YOUR INSTRUCTIONS → What is needed is a copy of each line in the listing that contains "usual".
Start of Block
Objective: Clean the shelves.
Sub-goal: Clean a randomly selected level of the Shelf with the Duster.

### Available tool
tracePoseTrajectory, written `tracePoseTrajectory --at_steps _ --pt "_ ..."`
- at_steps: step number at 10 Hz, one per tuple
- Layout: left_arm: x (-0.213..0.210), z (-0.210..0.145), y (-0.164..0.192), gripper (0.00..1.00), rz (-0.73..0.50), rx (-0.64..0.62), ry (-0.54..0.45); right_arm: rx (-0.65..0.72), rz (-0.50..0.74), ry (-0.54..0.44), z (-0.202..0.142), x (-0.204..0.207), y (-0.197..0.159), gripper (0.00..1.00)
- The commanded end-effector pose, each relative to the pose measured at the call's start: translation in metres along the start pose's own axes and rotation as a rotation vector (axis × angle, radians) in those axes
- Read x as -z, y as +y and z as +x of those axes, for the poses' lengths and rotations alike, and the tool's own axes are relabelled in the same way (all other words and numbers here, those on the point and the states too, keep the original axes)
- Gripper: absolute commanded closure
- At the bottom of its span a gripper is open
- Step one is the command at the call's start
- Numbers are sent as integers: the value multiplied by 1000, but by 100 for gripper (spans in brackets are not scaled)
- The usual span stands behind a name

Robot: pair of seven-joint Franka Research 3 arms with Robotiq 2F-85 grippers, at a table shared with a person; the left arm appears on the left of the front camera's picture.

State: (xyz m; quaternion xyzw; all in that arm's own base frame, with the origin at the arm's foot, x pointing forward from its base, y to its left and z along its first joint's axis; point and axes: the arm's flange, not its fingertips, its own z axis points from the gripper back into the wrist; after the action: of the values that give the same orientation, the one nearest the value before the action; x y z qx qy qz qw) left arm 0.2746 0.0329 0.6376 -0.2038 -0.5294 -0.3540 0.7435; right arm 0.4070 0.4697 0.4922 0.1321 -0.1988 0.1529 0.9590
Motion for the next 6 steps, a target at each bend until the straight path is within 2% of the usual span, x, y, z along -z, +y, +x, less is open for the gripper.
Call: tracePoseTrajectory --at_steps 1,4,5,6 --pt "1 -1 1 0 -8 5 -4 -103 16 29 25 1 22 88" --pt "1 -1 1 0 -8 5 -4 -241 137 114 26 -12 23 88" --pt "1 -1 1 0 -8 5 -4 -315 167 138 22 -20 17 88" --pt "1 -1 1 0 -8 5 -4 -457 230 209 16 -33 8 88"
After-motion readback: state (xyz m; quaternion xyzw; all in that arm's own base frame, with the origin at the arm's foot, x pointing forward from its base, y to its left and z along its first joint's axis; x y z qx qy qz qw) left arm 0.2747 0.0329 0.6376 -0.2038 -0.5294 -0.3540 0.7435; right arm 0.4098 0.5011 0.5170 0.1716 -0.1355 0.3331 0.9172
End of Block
OUTPUT FOR THIS TASK →
- The usual span stands behind a name
Motion for the next 6 steps, a target at each bend until the straight path is within 2% of the usual span, x, y, z along -z, +y, +x, less is open for the gripper.

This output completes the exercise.